### What this task involves
Across the listing below, state how many lines hold the string "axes"; write nothing but that number.
***
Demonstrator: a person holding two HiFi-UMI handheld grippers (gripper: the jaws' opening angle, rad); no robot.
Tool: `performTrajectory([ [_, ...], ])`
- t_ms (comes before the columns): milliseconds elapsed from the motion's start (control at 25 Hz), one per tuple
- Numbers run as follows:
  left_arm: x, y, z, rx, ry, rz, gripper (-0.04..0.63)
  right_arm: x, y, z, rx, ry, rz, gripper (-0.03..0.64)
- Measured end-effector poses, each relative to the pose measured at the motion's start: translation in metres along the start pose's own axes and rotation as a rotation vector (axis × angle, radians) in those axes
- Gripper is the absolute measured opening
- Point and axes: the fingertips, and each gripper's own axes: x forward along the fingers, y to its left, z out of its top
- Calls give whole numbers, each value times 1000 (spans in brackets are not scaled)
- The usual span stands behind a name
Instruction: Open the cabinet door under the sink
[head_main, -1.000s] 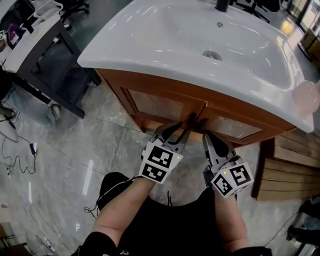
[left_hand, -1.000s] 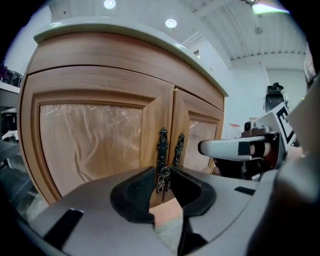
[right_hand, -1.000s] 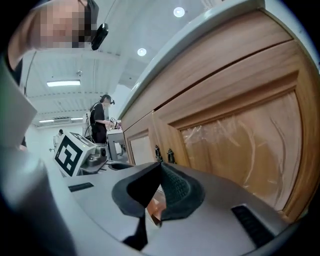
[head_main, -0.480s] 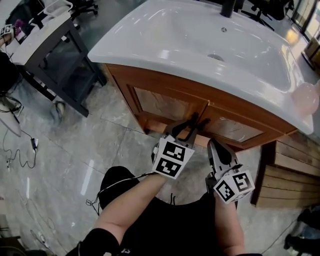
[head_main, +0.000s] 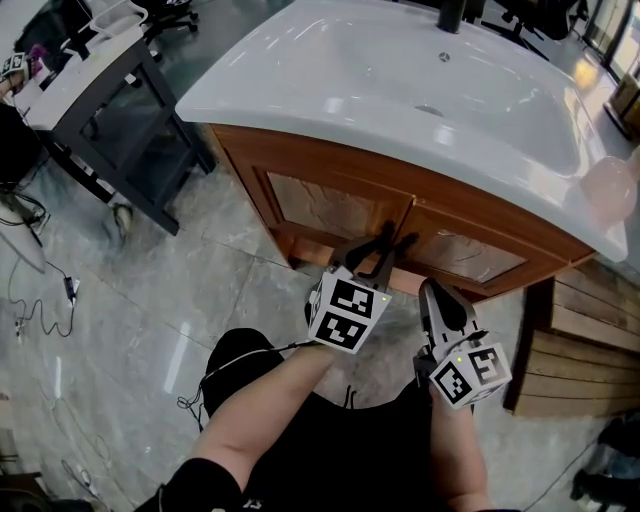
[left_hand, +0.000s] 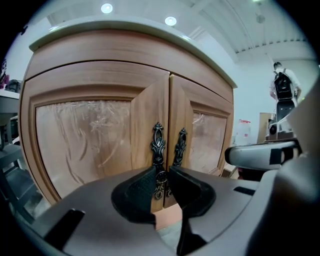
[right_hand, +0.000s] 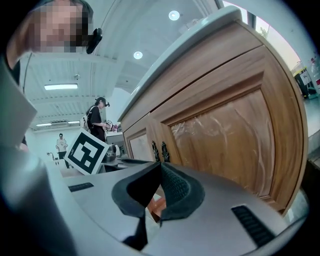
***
### Solution to this problem
2